Fedora 36 – My Experience

Published on July 19, 2022 at 5:58 pm by LEW

Introduction

This is a quick post on my recent experiences installing/attempting to install Fedora 36. I have been hes8itant to post this, as it will probably sound somewhat negative.

Lots of people love Fedora 36! I see it all over the place on line. More power to those who use and like this Linux distribution. However my overall experience with Fedora, in a lot of ways, has been less than stellar. As with any review, you should take my observations and opinions with a healthy does of skepticism. And when it really comes down to it, you should run your own evaluation.

Note I am not going to discuss the Fedora pedigree. This is strictly about my experience.

Fedora 36 Install Issues

Initially I tried to install Fedora Server. Mainly because I like starting with a minimal installation and that did not look like a possibility for Fedora Work Station.
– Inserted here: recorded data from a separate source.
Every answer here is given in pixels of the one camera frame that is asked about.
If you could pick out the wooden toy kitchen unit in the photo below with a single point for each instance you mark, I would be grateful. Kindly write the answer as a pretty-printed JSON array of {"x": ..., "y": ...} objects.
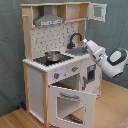
[{"x": 39, "y": 40}]

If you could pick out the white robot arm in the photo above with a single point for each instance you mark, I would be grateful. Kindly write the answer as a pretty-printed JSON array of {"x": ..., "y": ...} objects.
[{"x": 112, "y": 64}]

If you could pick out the red stove knob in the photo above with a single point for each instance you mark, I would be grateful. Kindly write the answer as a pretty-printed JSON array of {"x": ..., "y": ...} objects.
[
  {"x": 74, "y": 68},
  {"x": 56, "y": 75}
]

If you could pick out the grey dishwasher door panel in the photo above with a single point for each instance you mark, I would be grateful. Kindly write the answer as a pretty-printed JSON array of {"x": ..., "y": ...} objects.
[{"x": 91, "y": 73}]

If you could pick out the silver toy pot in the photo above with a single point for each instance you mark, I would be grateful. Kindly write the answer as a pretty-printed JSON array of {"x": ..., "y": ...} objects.
[{"x": 52, "y": 55}]

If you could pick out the white microwave door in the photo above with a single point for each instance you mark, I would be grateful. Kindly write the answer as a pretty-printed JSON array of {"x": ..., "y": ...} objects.
[{"x": 98, "y": 11}]

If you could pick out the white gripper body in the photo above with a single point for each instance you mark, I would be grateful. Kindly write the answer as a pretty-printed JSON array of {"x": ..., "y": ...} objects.
[{"x": 94, "y": 50}]

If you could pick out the white oven door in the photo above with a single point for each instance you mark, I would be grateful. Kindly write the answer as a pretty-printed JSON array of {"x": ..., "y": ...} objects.
[{"x": 71, "y": 108}]

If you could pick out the black stove top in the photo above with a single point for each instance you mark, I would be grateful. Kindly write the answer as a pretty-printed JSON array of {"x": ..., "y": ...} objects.
[{"x": 46, "y": 61}]

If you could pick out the black toy faucet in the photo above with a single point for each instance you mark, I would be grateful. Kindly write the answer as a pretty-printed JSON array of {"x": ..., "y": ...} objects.
[{"x": 72, "y": 41}]

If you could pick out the grey range hood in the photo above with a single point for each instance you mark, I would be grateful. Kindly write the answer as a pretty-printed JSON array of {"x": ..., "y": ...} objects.
[{"x": 48, "y": 18}]

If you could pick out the grey toy sink basin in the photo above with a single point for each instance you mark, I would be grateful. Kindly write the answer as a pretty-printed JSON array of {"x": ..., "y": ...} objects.
[{"x": 79, "y": 51}]
Initially I tried adding the ISO to my Ventoy Drive (Ventoy is a tool for running one of multiple ISO images from a single drive). Interestingly Fedora Server keep giving a GRUB memory error. Since I don’t use Fedora, I give it the benefit of the doubt.  Download a new ISO just in case.

So maybe a Ventoy problem? Even though Debian, Arch, and Ubuntu server all installed without issue from Ventoy. But to cover all basis I burn the ISO to a USB drive. In fact I burn two different ISO’s to two different USB drives. In this case the the install starts, but errors out as soon as the installer starts formatting drives. This occurred in both cases. This has been a complete strike out for Fedora server.
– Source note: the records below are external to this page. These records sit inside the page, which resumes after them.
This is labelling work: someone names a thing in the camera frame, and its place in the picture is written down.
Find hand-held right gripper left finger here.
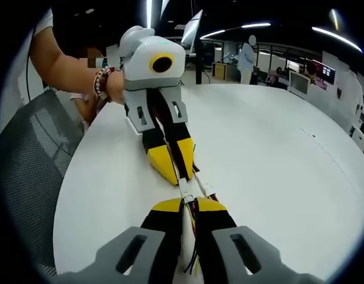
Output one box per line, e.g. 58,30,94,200
56,198,185,284

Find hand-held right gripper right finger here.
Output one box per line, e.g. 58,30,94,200
195,197,326,284

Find white JST socket connector cable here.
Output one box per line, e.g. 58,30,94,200
154,117,200,196

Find white JST connector multicolour cable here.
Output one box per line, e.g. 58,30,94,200
181,193,208,276

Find person's left hand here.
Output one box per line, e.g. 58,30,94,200
106,70,127,105

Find wooden cabinet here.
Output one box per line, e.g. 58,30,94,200
211,62,229,80

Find white shirt sleeve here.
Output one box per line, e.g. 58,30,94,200
33,8,54,38

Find grey mesh office chair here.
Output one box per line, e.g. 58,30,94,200
0,89,85,277

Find white framed monitor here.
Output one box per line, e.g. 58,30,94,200
288,70,312,96

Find beaded bracelets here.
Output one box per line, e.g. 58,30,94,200
92,65,116,102

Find loose white connector with wires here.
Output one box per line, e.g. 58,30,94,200
192,161,221,202

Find thin black cable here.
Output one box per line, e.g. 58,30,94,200
24,28,37,106

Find dark wall screen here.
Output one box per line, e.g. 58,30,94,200
320,63,337,84
Moving on to Fedora Work Station, it actually installed from Ventoy! Strange, wonder what is different between workstation and server.

The Work Station installer appears highly polished. However there are a few areas, especially around disk formatting, where I think they could add some explanation. This is mainly if you are dual booting, and have another OS present. I guess the assumption is if you are dual booting, you know what you are doing.

Test Driving Fedora Work Station

I have to say, once installed Fedora 36 desktop is very nice. It is a custom Gnome setup that works out of the box.

I found the desktop more responsive than Ubuntu desktop, and less responsive than a similar Arch desktop. However this may be due to the configuration used. Like Ubuntu, Gnome comes setup out of the box. When I do a Gnome install on Arch it is bare bones.

So my complaint with Fedora Work Station is not that they use Gnome by default, it is that you have to install Gnome by default. A second complaint, is that I found it impossible to switch to KDE. And a third complaint, it appears that you can only switch to specifically configured desktops.

I reviewed several articles on how to switch the desktop, and I was able to load all the KDE dependencies. However none of the methods actually allowed me to switch desktops. Even though KDE was installed, it never showed up as available.

Conclusion

The test drive is done and Fedora is going back in the drawer. Gnome on Work Station ran good. However pretty much everything else was a problem.

My recommendation, if you want a distribution with a pre-built Gnome desktop that runs better than Ubuntu, Fedora 36 Work Station is great. For anything else, Fedora 36 is not so great.

Thinking about it, Fedora 36 would probably u be a decent laptop install. I have an old touch screen laptop I might give it a try with at some point. But for desktops, no, not for me.

Once I get a few other projects put to bed, I may spin up a virtual machine at some point and revisit Fedora to try and determine what went wrong with my various exercises.